From the start, his main theme was a large interior light court behind an austere, copper-clad facade, which he sought to harmonize with the neighbouring building designed by Eliel Saarinen in 1920. Aalto, however, gradually had to pare away at his original vision of a Nordic counterpart to the ‘Galleries’ in Milan.
In the competition version, the covered courtyard with barrel skylights extended from first floor to the seventh, top storey, with five travertine-faced gallery levels suspended between them. The client, however, complained about lost office space. Aalto stubbornly held out for three gallery levels, but finally had to settle for two. With its Aalto-designed café for 120 people, its purling little fountain, and the surrounding exclusive boutiques (including Aalto’s own furniture company, Artek), this light court is one of the city’s most pleasent oases.

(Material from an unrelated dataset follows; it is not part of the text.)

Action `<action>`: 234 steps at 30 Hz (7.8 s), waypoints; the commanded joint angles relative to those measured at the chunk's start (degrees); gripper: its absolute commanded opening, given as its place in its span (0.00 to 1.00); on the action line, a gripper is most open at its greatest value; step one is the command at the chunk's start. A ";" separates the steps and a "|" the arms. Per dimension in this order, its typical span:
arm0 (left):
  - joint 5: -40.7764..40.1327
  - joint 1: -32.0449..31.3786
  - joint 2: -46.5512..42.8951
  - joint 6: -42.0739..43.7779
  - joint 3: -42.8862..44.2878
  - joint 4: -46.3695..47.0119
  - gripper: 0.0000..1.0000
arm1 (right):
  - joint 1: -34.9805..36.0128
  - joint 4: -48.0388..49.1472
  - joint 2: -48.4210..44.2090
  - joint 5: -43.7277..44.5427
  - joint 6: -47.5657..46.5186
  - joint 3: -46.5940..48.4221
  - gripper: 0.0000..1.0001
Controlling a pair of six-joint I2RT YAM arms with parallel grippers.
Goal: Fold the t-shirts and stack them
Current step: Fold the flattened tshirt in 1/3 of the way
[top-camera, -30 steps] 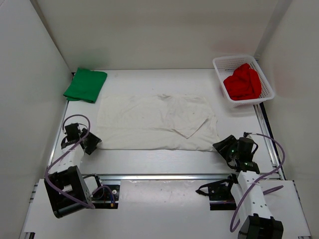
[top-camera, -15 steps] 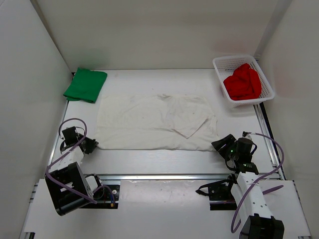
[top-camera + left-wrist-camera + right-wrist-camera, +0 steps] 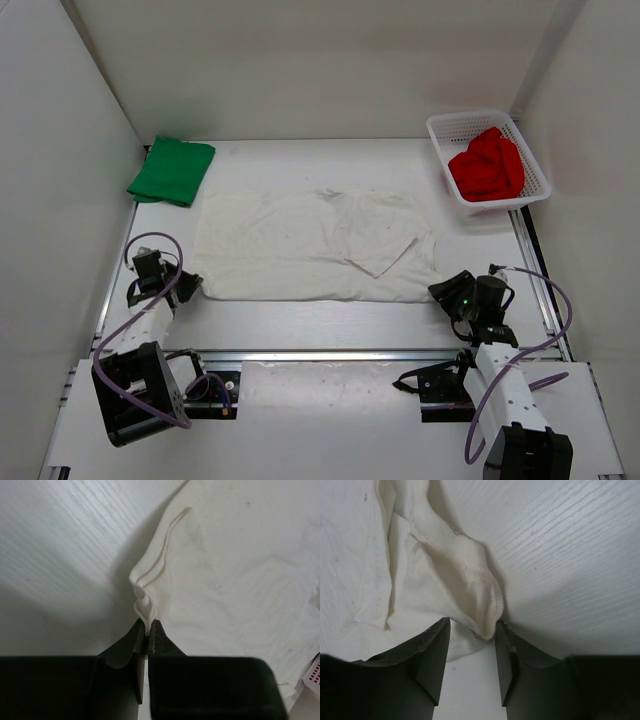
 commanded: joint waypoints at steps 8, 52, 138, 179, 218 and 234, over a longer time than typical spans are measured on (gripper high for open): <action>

In the building’s regular squared facade of copper and glass, the display window axes of the two bottom floors correspond to the office window axes of the two top floors. The building is separated from its neighbours by visible red-brick fire walls. The light court is reached from the street level by a Venetian staircase with walls clad with ceramic tiles of various colours. Aalto first designed the organically formed bronze door handle which is a hallmark of his later buildings for the Rautatalo.
The building consists mainly of offices and the cafeteria on the covered courtyard is open for public.